Irish Grocery Chain is Giving Period Products to Girls in Need

Lidl Ireland is the first major retailer helping to relieve period poverty.


Woman putting period product in her purse.

(Monstar Studio /

Lidl Ireland wants to make periods easier for women and girls in the Republic of Ireland by providing free period products for those who need them. No questions asked. They are the first major retailer in the world to do so.

For many girls and women, periods shouldn’t mean staying home from school or work because you cannot afford sanitary products. But many do because of period poverty. In fact, the company said in a press release that 50 percent of females in Ireland aged 12 to 19, find it difficult to pay for sanitary products.

According to a report from Ireland's Department of Health and the Department of Children, Equality, Disability, Integration and Youth, as many as 85,000 women and girls may be at risk of period poverty in the country. In the past, that meant doing without but now they won’t have to.

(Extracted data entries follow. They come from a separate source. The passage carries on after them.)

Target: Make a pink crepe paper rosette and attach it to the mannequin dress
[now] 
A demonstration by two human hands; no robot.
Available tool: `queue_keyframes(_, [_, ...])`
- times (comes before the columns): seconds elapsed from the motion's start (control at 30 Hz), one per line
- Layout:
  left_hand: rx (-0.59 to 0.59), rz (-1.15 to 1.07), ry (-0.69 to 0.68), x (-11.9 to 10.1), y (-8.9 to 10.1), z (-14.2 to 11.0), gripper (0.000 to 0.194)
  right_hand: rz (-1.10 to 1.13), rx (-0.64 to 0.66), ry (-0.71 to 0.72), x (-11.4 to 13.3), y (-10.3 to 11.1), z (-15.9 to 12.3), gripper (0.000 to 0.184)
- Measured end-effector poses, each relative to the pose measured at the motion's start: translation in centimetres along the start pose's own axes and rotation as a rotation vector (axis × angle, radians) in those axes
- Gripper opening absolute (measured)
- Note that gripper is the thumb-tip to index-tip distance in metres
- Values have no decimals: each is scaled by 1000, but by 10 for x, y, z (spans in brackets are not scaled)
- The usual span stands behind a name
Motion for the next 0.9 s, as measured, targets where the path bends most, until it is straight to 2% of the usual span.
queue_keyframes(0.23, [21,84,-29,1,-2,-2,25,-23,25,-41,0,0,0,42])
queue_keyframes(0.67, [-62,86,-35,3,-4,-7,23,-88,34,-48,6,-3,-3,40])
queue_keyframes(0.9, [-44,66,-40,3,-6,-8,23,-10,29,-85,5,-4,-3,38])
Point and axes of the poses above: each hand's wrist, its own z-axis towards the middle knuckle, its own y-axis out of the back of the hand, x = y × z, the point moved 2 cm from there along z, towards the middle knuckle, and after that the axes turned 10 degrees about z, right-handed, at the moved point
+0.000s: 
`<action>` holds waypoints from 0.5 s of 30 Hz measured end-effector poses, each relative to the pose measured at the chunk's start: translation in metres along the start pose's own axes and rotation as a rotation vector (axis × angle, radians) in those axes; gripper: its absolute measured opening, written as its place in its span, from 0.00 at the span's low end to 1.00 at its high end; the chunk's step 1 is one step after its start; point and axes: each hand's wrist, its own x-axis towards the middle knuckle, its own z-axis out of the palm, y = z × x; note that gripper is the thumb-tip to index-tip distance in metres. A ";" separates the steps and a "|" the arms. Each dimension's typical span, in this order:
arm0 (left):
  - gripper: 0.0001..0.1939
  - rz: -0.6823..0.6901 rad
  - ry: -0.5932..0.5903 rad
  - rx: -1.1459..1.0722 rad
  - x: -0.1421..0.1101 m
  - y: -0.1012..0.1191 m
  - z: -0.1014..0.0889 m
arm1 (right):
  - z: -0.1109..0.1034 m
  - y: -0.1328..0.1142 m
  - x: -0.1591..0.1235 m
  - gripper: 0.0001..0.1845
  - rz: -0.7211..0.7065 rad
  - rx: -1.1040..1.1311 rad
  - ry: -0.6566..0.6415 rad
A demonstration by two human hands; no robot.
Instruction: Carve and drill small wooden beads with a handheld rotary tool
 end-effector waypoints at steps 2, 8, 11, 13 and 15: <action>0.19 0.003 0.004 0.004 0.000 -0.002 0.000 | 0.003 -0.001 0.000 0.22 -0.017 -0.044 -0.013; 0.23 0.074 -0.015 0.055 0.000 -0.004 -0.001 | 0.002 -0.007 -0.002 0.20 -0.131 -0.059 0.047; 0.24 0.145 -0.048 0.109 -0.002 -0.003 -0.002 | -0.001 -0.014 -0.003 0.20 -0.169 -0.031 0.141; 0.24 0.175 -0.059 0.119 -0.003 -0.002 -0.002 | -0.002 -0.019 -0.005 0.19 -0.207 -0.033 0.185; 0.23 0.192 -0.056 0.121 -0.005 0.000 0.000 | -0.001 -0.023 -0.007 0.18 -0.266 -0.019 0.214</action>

Lidl began its Period Poverty Initiative in April 2021, in partnership with Homeless Period Ireland and The Simon Communities of Ireland, and supplies one box of pads or tampons each month through its Lidl Plus app according to Irish Central. The retailer will also give donations to the organization so that homeless people can have access to these essential menstrual products.

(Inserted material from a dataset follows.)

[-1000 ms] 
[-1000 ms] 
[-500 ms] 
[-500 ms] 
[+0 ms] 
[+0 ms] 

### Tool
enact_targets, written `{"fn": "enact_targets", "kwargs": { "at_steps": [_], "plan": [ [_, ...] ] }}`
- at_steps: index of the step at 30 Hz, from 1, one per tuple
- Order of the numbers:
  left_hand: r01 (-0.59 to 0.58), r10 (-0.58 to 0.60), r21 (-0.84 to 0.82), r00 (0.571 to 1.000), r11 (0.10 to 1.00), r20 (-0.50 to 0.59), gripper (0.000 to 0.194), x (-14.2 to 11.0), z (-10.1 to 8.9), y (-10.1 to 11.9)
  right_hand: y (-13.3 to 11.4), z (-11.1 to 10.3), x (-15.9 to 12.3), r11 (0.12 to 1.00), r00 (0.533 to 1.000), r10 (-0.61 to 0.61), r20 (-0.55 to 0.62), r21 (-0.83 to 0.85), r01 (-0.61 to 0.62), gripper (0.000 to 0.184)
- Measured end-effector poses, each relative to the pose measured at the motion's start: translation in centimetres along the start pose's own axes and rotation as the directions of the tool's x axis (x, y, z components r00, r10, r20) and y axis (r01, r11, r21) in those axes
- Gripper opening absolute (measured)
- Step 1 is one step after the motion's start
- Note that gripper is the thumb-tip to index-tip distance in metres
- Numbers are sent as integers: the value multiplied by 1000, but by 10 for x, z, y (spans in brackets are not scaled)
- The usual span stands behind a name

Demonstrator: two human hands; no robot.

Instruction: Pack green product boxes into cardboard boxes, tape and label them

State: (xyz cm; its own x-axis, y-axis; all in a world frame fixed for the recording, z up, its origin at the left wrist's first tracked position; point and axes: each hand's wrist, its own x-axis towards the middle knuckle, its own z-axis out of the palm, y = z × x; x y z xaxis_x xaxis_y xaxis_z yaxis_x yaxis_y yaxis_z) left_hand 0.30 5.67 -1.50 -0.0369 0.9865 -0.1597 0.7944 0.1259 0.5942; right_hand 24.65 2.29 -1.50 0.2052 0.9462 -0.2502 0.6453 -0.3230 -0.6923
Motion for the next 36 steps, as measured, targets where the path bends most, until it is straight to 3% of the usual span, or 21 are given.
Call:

As a long-time sponsor of  the Ladies Gaelic Football Association, Lidl is also supplying period products to LGFA’s clubs around the country to reach thousands of girls and young women who may not have access anywhere else.

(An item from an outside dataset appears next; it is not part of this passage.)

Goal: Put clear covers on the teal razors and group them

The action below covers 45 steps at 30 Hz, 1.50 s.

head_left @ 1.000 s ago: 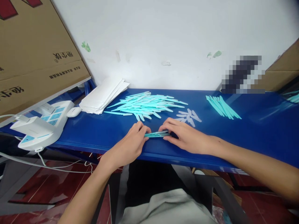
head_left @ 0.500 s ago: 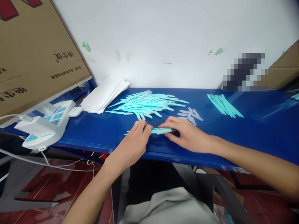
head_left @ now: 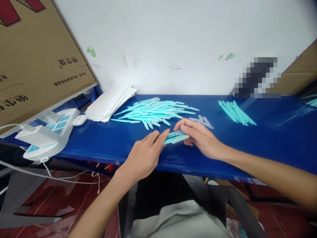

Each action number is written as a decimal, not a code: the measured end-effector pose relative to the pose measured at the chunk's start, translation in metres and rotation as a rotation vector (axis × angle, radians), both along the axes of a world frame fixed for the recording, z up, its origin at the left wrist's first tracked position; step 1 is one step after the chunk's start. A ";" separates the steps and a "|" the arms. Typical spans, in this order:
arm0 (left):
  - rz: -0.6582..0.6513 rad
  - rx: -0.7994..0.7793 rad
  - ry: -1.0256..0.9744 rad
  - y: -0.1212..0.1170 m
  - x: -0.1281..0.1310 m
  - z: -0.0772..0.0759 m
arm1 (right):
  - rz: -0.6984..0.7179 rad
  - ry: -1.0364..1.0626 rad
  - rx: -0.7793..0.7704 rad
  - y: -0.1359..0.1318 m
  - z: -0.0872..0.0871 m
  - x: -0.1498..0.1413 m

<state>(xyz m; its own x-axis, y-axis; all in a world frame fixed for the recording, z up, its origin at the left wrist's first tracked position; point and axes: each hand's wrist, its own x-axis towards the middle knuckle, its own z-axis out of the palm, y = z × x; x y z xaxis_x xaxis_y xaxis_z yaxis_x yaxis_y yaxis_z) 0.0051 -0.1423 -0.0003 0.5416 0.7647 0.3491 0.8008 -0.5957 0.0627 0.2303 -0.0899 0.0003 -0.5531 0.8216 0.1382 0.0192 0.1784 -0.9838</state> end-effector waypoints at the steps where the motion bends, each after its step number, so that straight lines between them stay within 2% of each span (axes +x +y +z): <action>1: -0.009 -0.022 -0.043 0.000 0.000 0.000 | 0.006 0.009 -0.012 0.000 -0.001 0.000; 3: -0.017 -0.091 -0.136 -0.001 0.001 0.001 | -0.008 0.002 0.039 0.000 -0.001 -0.001; 8: -0.047 -0.323 -0.361 -0.007 0.006 0.005 | -0.044 -0.101 0.323 -0.007 -0.001 0.001; 15: -0.036 -0.425 -0.624 -0.016 0.018 0.009 | 0.000 -0.114 0.340 -0.010 -0.002 0.003; 18: -0.022 -0.439 -0.629 -0.015 0.019 0.008 | -0.016 -0.072 0.307 -0.008 -0.005 0.004; 25: 0.093 -0.278 -0.534 -0.008 0.018 -0.001 | -0.097 -0.088 0.271 -0.009 -0.005 0.003; 30: 0.070 -0.288 -0.485 -0.009 0.021 0.001 | -0.126 0.024 0.213 -0.009 -0.007 0.000; 39: 0.069 -0.296 -0.358 -0.014 0.031 -0.004 | -0.083 -0.072 0.271 -0.008 -0.004 0.004; 42: 0.046 -0.305 -0.431 -0.013 0.030 -0.004 | -0.048 -0.110 0.271 -0.009 -0.004 0.003; 45: -0.020 -0.401 -0.596 -0.013 0.029 -0.001 | -0.002 -0.140 0.316 -0.011 -0.004 0.002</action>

It’s easy to sign up. People can register for or to opt out of the program on Lidl’s smartphone app and receive a monthly coupon for the period products. While the retailer has 11,200 stores in 29 countries, according to CNN, the initiative is limited to its 168 Irish stores.

Aoife Clarke, Head of Communications for Lidl Ireland, told Irish Central: “At Lidl, it has long been our priority to support the communities we operate in across the country, and that has been even more prevalent since the onset of the pandemic.

"Since learning more about the growing issue of period poverty in Ireland, we’ve passionately felt that as a family retailer it’s in our communities’ best interest to support young girls and women who are affected by this issue.”

Period poverty exists globally but it wasn’t always talked about. Now this is changing. In 2018, Scotland became the first country in the world to make sanitary products free to all its students who menstruate in schools and universities. This was expanded to all who need them in 2020.

Also in 2020, New Zealand passed legislation to provide free feminine products for all girls so that they can stay in school during their periods.

“In a first world country like ours, no one should have to choose between feeding themselves and their family or buying period products,” Claire Hunt, the founder of Homeless Period Ireland told Irish Central.

“It is my hope that in due course much-anticipated legislation and measures will be implemented and ultimately Homeless Period Ireland and indeed initiatives like this one should no longer have to exist,” she added. After all, period products are a daily necessity and not a luxury and should be available to anyone who needs them.